Now you can have crippling health issues and still post on the internet. In fact, you're probably more inclined to spend time online if interacting with the offline world is so tough. This was much harder from '85-05.

> There was a minimum level of stability you needed in your life at that time to be able to own a computer...

True. I was fortunate to grow up middle-class in suburban California with a college grad dad and stay-at-home mom. Still, I had to mail-order my 4K computer to get it for $400 instead of the $500 MSRP, and even that was a BIG ask. By far the most expensive single thing my parents had ever bought for me. I had to settle for a Radio Shack Color Computer, even though I desperately wanted a Commodore 64. The C64's $600 MSRP was just too much to even consider suggesting and I didn't even dream of an $800 Atari 800 (but I do now own every 1980s Atari, Apple, Commodore and Sinclair computer). :-)

Turns out, that Coco was accidentally perfect for me because the CPU wasn't the usual 6502 or Z80 but the unique Motorola 6809, a true 8/16 hybrid (the same way the later, very similar, 68000 was a 16/32 bit hybrid). The 6809 was far more powerful per clock than the 6502 or Z80 and had a huge, orthogonal "PDP-ish" ISA with dual stacks, multiple 16-bit index registers and maskable interrupts enabling advanced code that was position-independent, re-entrant and multi-tasking. But the trade off was the Coco was all CPU and no dedicated graphics or sound chips, so the screen was memory mapped and we had to move each pixel on every frame with only the CPU.
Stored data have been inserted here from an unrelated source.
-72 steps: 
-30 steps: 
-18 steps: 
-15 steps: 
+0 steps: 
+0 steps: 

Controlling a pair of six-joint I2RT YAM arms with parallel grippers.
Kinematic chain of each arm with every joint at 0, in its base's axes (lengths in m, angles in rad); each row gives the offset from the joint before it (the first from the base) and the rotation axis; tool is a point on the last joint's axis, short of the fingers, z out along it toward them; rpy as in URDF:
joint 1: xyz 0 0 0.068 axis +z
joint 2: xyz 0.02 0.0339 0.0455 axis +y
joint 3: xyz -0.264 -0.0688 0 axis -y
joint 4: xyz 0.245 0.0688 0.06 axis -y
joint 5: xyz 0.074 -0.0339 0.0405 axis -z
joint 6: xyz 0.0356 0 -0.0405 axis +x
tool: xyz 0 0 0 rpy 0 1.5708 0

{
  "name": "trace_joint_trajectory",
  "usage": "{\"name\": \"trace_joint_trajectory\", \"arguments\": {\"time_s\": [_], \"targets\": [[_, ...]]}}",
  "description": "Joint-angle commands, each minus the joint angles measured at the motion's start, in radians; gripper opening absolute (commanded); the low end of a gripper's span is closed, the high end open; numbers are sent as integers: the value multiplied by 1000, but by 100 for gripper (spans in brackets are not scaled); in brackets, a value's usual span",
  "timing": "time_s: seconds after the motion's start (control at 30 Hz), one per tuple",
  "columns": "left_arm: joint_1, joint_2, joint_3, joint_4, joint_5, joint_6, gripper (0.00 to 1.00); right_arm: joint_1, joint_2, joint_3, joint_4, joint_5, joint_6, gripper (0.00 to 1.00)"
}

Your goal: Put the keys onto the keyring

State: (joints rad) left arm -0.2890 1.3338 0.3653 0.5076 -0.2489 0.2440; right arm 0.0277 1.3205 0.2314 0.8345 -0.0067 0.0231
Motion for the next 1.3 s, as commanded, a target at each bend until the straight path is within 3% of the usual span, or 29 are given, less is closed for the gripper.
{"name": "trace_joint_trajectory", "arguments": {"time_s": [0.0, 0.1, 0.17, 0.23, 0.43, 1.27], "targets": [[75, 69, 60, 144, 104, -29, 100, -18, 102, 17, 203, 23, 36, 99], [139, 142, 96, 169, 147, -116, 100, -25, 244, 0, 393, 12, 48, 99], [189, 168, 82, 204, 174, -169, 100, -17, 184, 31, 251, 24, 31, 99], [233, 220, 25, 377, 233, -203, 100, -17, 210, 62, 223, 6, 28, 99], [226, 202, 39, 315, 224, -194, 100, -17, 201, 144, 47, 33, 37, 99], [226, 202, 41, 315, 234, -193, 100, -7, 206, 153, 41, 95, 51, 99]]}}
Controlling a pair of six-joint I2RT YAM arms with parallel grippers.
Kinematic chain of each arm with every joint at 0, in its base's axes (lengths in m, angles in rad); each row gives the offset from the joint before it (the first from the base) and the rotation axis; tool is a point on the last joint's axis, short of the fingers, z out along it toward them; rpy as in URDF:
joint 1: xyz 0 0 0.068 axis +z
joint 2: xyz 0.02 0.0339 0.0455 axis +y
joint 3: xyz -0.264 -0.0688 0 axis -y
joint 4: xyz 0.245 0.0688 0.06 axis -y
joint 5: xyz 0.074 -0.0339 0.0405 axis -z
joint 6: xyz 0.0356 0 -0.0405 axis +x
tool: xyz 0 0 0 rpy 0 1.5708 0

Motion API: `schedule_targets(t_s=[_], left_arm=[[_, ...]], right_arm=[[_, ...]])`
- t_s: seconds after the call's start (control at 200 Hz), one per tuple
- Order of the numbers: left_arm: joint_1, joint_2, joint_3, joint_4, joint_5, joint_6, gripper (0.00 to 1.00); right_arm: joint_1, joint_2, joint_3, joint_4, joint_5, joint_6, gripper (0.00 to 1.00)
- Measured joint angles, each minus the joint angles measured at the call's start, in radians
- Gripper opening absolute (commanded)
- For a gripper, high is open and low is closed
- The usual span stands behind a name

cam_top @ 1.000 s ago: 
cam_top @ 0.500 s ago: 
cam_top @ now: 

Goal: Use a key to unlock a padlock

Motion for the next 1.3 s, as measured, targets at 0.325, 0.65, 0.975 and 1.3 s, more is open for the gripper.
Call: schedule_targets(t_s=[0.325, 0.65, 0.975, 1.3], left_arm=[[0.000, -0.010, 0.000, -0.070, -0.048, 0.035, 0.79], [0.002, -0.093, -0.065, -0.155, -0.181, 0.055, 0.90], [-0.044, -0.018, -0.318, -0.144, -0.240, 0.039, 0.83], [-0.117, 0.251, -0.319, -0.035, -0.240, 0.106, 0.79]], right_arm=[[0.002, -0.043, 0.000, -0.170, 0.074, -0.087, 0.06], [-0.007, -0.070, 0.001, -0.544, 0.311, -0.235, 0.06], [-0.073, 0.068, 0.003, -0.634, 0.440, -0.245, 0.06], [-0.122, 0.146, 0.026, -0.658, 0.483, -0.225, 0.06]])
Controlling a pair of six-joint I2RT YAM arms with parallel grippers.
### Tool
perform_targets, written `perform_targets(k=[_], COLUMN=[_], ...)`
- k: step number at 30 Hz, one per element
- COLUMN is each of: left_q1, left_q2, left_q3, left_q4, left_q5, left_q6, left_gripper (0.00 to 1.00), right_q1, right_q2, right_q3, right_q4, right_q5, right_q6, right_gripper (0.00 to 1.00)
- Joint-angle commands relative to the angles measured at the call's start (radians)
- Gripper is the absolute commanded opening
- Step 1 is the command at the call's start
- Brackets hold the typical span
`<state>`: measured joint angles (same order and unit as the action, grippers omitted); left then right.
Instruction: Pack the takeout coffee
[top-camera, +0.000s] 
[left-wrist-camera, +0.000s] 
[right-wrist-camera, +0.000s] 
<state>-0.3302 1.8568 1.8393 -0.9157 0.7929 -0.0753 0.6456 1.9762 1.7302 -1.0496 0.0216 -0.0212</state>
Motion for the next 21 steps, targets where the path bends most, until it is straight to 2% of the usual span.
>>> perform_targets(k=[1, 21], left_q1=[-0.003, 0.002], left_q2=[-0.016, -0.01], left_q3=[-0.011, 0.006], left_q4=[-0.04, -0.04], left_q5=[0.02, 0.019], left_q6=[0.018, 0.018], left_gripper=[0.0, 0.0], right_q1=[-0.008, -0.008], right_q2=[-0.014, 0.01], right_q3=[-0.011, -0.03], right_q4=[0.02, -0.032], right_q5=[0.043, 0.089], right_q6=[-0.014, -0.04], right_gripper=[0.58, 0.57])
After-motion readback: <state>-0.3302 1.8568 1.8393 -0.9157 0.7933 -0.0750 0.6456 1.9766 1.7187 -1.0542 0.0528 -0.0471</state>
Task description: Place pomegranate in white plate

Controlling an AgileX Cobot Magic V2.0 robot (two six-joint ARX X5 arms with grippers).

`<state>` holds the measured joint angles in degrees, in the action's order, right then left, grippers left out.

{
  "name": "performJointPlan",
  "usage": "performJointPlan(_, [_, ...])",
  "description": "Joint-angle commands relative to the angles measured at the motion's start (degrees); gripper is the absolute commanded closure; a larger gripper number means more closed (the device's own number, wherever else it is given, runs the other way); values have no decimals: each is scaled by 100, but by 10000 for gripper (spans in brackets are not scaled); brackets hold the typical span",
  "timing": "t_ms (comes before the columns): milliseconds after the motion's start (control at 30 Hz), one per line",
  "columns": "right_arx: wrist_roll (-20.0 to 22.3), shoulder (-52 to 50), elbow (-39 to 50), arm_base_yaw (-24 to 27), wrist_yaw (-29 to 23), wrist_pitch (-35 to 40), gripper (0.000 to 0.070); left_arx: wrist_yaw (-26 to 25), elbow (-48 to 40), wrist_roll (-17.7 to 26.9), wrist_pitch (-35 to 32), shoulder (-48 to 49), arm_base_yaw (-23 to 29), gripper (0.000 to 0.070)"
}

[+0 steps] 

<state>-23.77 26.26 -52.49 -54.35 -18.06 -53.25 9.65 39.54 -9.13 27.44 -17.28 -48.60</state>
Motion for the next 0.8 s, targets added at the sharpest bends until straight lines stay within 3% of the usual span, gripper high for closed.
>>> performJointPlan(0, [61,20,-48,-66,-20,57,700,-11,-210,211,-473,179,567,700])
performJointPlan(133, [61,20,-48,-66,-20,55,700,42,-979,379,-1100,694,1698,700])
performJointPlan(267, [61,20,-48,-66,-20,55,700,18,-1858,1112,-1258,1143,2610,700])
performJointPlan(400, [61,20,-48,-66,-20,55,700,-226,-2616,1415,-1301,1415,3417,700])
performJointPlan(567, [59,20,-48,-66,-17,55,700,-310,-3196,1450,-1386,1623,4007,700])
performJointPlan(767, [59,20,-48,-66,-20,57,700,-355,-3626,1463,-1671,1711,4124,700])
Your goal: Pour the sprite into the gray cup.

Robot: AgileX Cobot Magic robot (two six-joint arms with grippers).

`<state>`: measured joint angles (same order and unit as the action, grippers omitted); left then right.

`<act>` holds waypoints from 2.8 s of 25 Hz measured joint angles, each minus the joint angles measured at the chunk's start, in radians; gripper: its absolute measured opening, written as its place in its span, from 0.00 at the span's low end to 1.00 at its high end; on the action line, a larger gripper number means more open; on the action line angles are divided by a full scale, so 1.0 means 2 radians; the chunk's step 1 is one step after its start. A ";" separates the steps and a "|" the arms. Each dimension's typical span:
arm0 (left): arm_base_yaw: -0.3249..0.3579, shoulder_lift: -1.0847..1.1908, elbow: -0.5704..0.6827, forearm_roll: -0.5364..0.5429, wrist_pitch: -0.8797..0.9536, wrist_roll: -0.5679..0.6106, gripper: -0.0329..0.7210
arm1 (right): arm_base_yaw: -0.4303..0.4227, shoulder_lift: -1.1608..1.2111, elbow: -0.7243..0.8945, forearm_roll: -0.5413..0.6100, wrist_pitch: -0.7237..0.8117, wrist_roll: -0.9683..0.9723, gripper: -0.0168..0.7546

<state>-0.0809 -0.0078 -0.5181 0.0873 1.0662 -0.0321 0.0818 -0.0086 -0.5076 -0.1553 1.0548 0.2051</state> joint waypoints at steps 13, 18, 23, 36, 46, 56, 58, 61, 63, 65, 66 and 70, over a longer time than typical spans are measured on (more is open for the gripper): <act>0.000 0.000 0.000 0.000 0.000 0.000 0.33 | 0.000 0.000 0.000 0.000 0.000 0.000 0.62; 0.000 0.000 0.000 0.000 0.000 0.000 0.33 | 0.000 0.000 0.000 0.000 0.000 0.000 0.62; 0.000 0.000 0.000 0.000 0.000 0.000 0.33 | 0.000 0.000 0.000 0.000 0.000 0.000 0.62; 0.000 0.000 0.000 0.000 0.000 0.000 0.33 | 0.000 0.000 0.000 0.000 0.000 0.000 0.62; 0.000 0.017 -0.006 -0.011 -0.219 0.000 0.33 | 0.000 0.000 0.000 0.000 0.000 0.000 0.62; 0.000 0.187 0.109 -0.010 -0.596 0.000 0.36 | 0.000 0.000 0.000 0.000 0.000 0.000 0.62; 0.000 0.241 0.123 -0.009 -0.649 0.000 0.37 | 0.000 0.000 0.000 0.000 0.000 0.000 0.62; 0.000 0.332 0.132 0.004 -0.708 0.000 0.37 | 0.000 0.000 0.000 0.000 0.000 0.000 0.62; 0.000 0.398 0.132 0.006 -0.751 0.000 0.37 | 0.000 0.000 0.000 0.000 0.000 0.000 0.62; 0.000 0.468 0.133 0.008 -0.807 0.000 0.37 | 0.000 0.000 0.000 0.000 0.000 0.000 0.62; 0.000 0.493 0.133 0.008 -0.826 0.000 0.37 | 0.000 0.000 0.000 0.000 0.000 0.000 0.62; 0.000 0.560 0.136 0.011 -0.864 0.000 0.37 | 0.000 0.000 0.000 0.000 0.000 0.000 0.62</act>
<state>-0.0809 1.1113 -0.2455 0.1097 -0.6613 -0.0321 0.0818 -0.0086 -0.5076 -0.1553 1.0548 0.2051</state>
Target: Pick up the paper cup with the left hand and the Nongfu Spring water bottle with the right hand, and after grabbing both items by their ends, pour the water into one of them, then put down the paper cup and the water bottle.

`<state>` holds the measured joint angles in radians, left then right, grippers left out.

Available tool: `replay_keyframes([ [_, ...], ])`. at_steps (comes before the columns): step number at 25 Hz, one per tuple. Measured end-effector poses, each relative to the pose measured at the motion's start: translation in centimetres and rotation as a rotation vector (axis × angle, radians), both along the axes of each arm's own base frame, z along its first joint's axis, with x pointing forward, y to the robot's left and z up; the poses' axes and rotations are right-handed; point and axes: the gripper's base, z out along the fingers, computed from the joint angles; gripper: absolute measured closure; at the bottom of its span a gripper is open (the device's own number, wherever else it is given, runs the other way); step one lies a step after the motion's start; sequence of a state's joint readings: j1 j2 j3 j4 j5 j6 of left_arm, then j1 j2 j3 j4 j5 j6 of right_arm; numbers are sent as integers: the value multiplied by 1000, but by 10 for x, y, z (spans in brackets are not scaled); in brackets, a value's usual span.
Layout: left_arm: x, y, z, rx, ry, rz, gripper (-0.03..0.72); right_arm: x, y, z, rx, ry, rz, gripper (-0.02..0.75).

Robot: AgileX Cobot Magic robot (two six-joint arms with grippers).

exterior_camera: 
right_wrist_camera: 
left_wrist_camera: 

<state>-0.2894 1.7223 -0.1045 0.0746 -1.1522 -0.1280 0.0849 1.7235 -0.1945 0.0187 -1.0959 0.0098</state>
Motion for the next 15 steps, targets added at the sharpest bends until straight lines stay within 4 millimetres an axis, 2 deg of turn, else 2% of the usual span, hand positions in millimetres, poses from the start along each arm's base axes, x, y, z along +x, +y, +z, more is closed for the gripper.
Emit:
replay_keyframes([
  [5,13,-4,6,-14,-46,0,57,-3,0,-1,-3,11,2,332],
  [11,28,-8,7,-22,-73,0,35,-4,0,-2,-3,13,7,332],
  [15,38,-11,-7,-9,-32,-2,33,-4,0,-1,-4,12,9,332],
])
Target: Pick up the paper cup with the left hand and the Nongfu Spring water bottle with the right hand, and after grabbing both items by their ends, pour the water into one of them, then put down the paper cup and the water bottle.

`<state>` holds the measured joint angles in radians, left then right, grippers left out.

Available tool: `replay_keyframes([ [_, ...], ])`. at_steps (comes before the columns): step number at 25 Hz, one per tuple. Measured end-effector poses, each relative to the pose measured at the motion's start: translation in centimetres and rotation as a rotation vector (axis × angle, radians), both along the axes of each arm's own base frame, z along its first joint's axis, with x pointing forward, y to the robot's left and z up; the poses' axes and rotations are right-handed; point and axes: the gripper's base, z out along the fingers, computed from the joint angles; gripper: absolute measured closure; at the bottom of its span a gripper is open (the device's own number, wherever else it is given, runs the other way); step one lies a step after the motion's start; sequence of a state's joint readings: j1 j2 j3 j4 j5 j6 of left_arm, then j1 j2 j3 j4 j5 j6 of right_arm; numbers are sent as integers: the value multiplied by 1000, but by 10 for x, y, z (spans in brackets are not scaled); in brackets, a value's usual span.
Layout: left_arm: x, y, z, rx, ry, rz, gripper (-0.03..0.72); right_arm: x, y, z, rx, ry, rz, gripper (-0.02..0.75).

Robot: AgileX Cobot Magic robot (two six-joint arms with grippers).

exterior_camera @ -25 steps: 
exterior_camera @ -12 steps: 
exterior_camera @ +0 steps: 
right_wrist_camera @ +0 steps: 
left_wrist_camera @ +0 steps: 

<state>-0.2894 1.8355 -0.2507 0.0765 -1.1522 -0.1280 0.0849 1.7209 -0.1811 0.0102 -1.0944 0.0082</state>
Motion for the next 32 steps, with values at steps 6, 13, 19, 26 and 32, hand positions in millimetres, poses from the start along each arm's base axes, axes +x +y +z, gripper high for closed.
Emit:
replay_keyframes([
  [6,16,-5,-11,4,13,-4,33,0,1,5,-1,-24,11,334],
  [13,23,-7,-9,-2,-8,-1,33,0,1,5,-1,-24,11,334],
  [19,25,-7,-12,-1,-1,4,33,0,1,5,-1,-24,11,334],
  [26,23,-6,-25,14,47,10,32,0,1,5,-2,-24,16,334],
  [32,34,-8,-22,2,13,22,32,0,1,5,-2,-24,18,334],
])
So, never having touched a computer before and starting from zero with no help, I had to first teach myself BASIC from the Radio Shack's manual and then how to push the hell out of that sweet 16-bit CPU with highly-optimized, hand-coded assembler. It took years and was painfully slow and difficult. But it turns out the brutal discipline of cycle-counting down to the metal while racing the CRT beam every 63.5 microseconds was the best foundation imaginable for my future. A future I had no way of knowing would include the Amiga 1000 in 1985, on to 2D graphics, real-time broadcast video, 3D rendering (including working on new movies and shows in the science fiction franchises that shaped my childhood) and being there for the birth of the first GPUs. Not being able to afford the computer I wanted and having to teach myself computing due to flunking out of college, led directly to a multi-decade career as a serial tech entrepreneur. So, bad grades, early failure and stumbling along with no coherent plan can occasionally work out surprisingly well.

> some real characters in the computing scene

Oh, yes indeed. I had to sneak into my first couple Comdex, CES and NCC trade shows due to being too young, not 'in the trade' AND being broke. But I met (and partied with) OG legends like John Draper (Cap'n Crunch), young Bill Gates, even younger Steve Jobs, and a whole zoo of eccentric characters including a guy who legally changed his name to R2D3, and a guy who dressed like Gandalf every day. Of course, these days there's a clerk at the local UPS store who wears a Gryffindor cape daily but in the mid-80s that stuff was wild for a suburban kid. But as I said in my first post, nearly everyone I met in 80s computing was interesting, worth knowing, and usually happy to help a random kid who wasn't interesting OR worth knowing.